Conduct Your Research
A well-developed study design should make conducting your research relatively straightforward. Participant recruitment and screening, however, can sometimes not go as planned. Here are additional resources to aid the process.
Recruitment is the process by which individuals are solicited for participation in a research study. Recruited individuals are informed about the study, screened against predetermined inclusion and exclusion criteria, and undergo a consent process.
Low or no cost methods of recruitment include word-of-mouth, email, social media, poster placement on community bulletin boards, and outreach to healthcare clinics, special interest groups, or organizations. More expensive methods include print, radio and television advertising, and direct mailing to individuals.
While recruiting for a study, it is important to keep in mind:
- Know your target population -where are they likely to get information?
- Develop a system for screening potential participants and scheduling them into your study quickly; lag time = loss of potential participants.

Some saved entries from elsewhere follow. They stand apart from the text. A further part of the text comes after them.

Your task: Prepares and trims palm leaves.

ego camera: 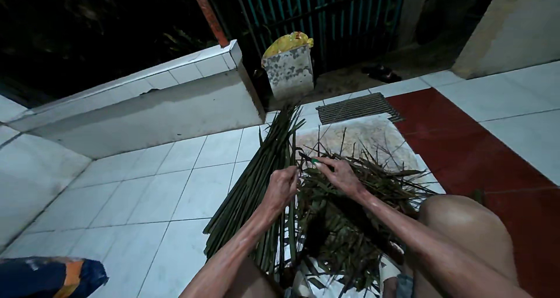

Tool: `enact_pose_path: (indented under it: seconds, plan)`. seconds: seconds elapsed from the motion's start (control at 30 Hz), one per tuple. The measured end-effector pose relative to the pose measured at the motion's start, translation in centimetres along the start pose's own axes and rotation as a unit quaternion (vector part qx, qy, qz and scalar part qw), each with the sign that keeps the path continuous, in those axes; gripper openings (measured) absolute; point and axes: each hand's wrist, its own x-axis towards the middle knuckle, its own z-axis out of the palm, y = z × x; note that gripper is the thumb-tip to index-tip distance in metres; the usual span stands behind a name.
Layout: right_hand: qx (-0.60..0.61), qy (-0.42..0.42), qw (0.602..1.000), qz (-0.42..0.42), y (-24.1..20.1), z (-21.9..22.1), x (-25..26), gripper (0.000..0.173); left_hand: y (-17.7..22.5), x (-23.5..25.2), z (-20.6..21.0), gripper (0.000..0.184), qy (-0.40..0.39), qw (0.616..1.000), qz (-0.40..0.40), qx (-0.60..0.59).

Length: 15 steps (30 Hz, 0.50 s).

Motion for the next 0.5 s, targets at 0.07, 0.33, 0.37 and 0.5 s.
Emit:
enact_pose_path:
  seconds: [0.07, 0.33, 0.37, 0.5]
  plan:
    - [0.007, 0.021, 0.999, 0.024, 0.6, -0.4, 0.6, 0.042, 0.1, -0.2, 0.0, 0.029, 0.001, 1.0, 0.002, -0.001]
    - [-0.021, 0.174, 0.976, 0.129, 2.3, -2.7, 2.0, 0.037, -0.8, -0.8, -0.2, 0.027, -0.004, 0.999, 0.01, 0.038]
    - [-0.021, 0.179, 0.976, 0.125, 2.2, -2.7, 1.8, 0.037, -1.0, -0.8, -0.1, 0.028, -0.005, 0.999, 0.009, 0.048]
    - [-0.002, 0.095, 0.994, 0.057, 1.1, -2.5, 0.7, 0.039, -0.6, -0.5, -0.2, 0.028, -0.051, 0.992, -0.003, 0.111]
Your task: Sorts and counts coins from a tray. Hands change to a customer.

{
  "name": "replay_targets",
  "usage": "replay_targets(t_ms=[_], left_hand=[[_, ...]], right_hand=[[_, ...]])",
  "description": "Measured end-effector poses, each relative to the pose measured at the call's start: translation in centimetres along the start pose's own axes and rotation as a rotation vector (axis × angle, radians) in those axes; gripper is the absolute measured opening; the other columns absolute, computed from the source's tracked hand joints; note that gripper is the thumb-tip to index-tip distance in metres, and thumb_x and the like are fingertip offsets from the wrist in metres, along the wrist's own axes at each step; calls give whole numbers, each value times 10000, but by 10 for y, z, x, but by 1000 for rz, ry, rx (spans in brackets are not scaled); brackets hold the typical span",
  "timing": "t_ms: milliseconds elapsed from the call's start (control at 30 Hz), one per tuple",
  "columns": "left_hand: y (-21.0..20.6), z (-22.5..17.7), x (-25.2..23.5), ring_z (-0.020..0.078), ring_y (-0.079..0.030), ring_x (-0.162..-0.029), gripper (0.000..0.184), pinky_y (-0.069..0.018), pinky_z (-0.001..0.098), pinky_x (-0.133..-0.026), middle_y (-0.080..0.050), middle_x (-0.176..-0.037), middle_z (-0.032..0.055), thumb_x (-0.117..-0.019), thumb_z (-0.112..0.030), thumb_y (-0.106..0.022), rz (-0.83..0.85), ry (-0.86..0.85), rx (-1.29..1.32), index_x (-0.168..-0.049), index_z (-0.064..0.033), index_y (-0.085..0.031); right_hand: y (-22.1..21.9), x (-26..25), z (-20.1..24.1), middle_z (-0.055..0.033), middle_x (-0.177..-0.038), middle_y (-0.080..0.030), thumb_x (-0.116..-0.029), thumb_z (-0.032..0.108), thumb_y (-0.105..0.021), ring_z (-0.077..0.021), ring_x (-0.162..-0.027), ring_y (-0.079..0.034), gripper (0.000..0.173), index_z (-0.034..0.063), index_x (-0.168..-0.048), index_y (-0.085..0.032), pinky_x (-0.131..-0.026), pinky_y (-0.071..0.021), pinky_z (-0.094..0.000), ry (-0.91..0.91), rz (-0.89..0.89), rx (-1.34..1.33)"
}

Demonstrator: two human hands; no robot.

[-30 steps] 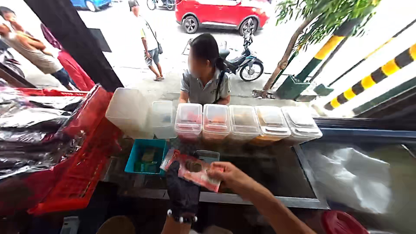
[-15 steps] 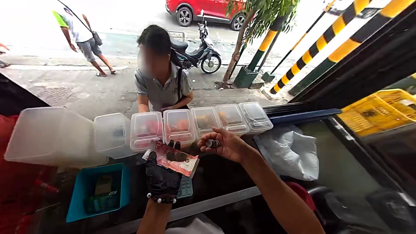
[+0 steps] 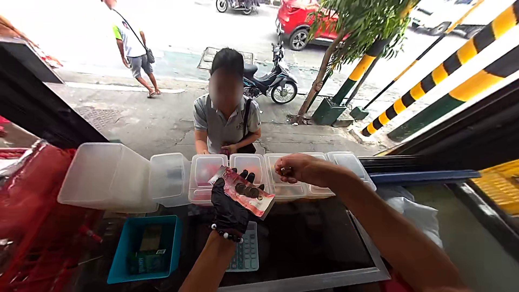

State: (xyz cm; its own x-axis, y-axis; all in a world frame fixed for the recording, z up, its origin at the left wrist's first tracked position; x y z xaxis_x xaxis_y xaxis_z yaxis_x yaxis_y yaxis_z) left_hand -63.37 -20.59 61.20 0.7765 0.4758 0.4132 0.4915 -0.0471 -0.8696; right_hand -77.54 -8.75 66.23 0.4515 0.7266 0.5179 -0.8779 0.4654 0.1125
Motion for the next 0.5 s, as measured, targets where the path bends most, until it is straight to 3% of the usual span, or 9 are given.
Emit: replay_targets(t_ms=[67, 133, 167, 233, 300, 367, 433, 500], left_hand=[[-10, -5, -17, 300, -684, -946, 489, -567, 536, -791, -655, -1059, 144, -1090, -454, -164, -11, -51, 11, -1247, -123, -487], [-22, -13, -34, 265, -671, -962, 457, -565, 497, -803, -643, -1076, 119, -1095, -430, -176, -24, -129, -11, -1267, -138, -483], [-28, -17, -42, 264, -657, -991, 453, -555, 499, -824, -638, -1103, 124, -1098, -418, -187, -35, -170, -28, -1285, -131, -483], [-37, -22, -60, 237, -623, -1062, 444, -541, 478, -871, -612, -1171, 103, -1100, -410, -194, -28, -242, -82, -1327, -140, -464], [-35, -20, -91, 236, -609, -1109, 457, -533, 484, -889, -607, -1228, 98, -1095, -439, -215, 60, -277, -63, -1365, -158, -455], [-28, -17, -122, 237, -627, -1112, 431, -538, 506, -910, -635, -1206, 79, -1076, -465, -281, 105, -245, 46, -1321, -182, -495], [-35, -25, -125, 255, -595, -1141, 386, -511, 524, -946, -602, -1239, 96, -1083, -390, -312, 45, -235, 69, -1333, -158, -495], [-41, -34, -129, 252, -613, -1082, 326, -527, 508, -907, -611, -1176, 96, -1082, -330, -316, 0, -225, 49, -1274, -146, -506]], right_hand=[[6, -19, 6, 57, -730, -557, -1099, 426, -418, -37, -587, -499, 419, 145, -881, -640, -546, -413, -194, -42, -42, 18], [1, -38, 7, 50, -724, -530, -1036, 588, -475, -60, -612, -521, 510, 139, -916, -684, -583, -469, -241, -81, -41, 75], [-5, -45, 7, 22, -791, -550, -1010, 617, -508, -87, -678, -555, 527, 119, -975, -679, -640, -506, -282, -109, -2, 90], [-17, -58, 10, -41, -985, -612, -989, 559, -598, -130, -827, -610, 517, 81, -1183, -633, -745, -545, -337, -152, 99, 75], [-22, -74, 12, -14, -924, -643, -1009, 382, -645, -91, -768, -631, 323, 81, -1121, -618, -705, -561, -290, -116, 159, 75], [-17, -91, 15, 4, -864, -672, -1026, 249, -633, -65, -726, -644, 176, 75, -1055, -641, -661, -553, -243, -68, 182, 52], [-9, -106, 19, 1, -853, -670, -1029, 214, -622, -58, -705, -632, 147, 70, -1054, -639, -638, -533, -224, -45, 169, 39], [1, -121, 23, -5, -824, -659, -1027, 211, -625, -58, -670, -621, 153, 61, -1055, -642, -618, -528, -218, -32, 147, 31]])
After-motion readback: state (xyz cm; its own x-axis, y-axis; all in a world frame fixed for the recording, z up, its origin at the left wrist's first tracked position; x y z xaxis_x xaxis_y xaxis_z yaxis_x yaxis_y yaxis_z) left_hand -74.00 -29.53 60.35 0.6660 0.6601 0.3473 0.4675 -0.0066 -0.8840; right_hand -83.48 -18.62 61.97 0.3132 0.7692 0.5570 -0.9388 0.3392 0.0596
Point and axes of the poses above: each hand's wrist, its own x-axis away from the middle knuckle, its own y-axis out of the back of the hand, z = x × y, the point moved 9 cm from there along -x, towards the middle knuckle
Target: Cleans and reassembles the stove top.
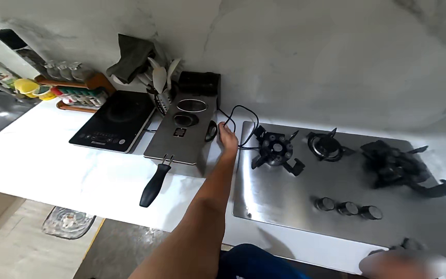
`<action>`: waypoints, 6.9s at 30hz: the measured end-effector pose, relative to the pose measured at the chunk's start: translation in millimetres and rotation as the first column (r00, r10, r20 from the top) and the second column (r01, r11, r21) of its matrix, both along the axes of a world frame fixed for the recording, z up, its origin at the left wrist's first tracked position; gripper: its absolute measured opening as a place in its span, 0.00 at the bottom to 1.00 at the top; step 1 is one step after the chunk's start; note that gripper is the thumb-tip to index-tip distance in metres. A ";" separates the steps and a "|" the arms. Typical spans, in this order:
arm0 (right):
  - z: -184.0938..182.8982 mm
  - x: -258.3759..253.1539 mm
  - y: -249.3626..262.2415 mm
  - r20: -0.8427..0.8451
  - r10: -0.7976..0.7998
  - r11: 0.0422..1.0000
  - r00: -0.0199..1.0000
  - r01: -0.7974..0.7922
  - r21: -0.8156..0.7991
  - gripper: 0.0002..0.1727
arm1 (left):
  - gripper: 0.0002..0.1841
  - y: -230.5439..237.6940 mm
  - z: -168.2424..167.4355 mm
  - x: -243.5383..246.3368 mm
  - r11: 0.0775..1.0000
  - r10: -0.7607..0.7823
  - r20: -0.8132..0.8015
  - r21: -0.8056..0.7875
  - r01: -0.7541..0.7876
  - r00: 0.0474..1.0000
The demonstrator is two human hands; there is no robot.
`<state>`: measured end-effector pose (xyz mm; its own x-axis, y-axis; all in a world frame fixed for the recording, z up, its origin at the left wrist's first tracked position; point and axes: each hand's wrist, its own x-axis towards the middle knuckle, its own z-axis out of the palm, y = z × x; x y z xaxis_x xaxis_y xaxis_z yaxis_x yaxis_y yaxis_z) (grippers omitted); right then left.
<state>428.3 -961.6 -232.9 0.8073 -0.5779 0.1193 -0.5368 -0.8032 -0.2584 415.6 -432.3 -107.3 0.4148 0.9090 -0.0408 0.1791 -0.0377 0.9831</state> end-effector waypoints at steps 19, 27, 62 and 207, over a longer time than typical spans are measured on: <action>10.0 -3.1 4.8 -0.024 0.002 1.000 1.000 -0.001 0.025 0.36 | 0.18 22.4 -35.7 -8.9 0.373 -0.412 -0.815 0.257 0.892 0.407; 10.9 -4.4 7.3 0.029 0.021 1.000 0.999 -0.021 0.007 0.35 | 0.12 15.8 -44.9 -55.7 0.321 -0.390 -0.603 0.619 0.716 0.696; 5.3 -2.8 2.5 0.043 0.025 1.000 0.999 -0.026 0.014 0.35 | 0.26 -15.9 47.3 35.5 0.782 -0.119 -0.993 -0.078 0.619 0.026; 53.5 130.2 290.3 -0.031 0.909 0.412 0.415 -0.888 0.206 0.31 | 0.16 38.0 -45.7 0.2 0.852 -0.122 -0.767 0.245 0.463 0.630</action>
<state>558.6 -671.3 -179.3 0.8718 0.4892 -0.0268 0.4388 -0.8040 -0.4014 415.8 -394.2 -153.0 0.6565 0.7448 -0.1197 0.7086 -0.5546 0.4363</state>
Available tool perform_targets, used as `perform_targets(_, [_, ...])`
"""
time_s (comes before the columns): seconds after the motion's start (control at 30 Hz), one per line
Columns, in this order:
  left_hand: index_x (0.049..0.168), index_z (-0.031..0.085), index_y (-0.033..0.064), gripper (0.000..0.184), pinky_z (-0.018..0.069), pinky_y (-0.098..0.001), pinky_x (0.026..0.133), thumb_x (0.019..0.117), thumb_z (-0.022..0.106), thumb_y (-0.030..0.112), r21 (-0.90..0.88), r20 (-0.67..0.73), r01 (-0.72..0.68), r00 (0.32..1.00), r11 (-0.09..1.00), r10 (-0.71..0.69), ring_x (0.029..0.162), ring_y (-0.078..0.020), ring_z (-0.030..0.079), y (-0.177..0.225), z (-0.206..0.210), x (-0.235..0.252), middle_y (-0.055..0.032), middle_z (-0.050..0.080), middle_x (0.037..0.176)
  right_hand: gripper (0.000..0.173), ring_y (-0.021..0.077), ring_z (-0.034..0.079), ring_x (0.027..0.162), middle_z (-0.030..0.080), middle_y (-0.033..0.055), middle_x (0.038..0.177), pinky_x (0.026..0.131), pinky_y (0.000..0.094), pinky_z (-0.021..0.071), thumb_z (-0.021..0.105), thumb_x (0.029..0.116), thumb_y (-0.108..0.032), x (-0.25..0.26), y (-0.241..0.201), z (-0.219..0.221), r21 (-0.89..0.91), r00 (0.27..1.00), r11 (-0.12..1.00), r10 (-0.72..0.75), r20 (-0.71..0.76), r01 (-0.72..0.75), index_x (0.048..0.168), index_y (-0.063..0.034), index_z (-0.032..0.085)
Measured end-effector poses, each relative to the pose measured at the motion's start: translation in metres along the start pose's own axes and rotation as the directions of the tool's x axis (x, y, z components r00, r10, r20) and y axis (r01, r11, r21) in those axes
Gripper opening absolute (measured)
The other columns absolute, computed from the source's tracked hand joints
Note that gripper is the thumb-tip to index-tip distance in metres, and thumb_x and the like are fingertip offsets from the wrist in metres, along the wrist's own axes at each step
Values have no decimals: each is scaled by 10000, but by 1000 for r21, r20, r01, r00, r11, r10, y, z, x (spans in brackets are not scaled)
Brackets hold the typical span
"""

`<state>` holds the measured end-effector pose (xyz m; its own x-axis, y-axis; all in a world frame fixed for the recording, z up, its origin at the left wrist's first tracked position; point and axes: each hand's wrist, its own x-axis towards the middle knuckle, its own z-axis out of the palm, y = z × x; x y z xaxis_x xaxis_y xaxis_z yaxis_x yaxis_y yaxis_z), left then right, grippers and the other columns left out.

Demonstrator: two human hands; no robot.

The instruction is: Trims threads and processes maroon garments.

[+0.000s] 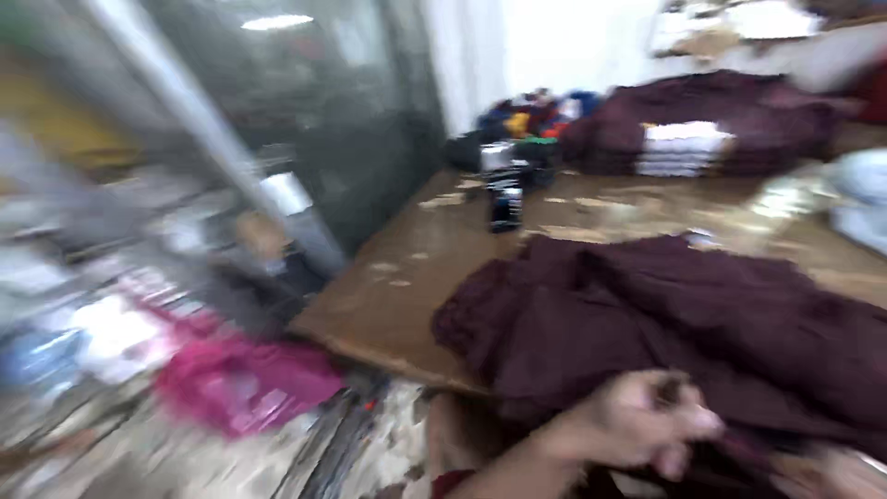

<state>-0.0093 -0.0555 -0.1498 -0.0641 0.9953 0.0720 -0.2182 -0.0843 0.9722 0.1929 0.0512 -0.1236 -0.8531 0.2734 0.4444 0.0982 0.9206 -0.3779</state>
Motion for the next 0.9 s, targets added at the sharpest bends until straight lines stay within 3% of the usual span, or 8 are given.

- You are recruiting participants to complete your study, not just enter it. Clearly communicate and discuss expectations of study participants, so you enroll those more likely to comply with all data collection points.
- If your study meets the criteria for human subject research, recruitment materials needs to be approved by the IRB.
- Points to Consider about Recruitment and Retention
- Patient Recruitment: Challenges, Trends, and Best Practices
In some studies, interested individuals are screened prior to participation in a study to ensure they meet basic inclusion criterial predetermined in the study protocol. This often happens before informed consent, but after individuals are given general information about the study. A few best practices to keep in mind:
- Follow a standardized process or script for screening individuals consistently and minimizing bias.
- Collect only the minimal amount of data needed to determine eligibility (especially if they have not gone through the informed consent process at that point).
- Be sure to collect data on the number of individuals screened, and reasons for not continuing with the study (e.g., exclusion criteria, unwillingness to make the time commitment, etc). This data is often included in flow charts describing study activity and can help identify problems with your screening process (e.g., inclusion criteria that are too restrictive, bias inherent to the process).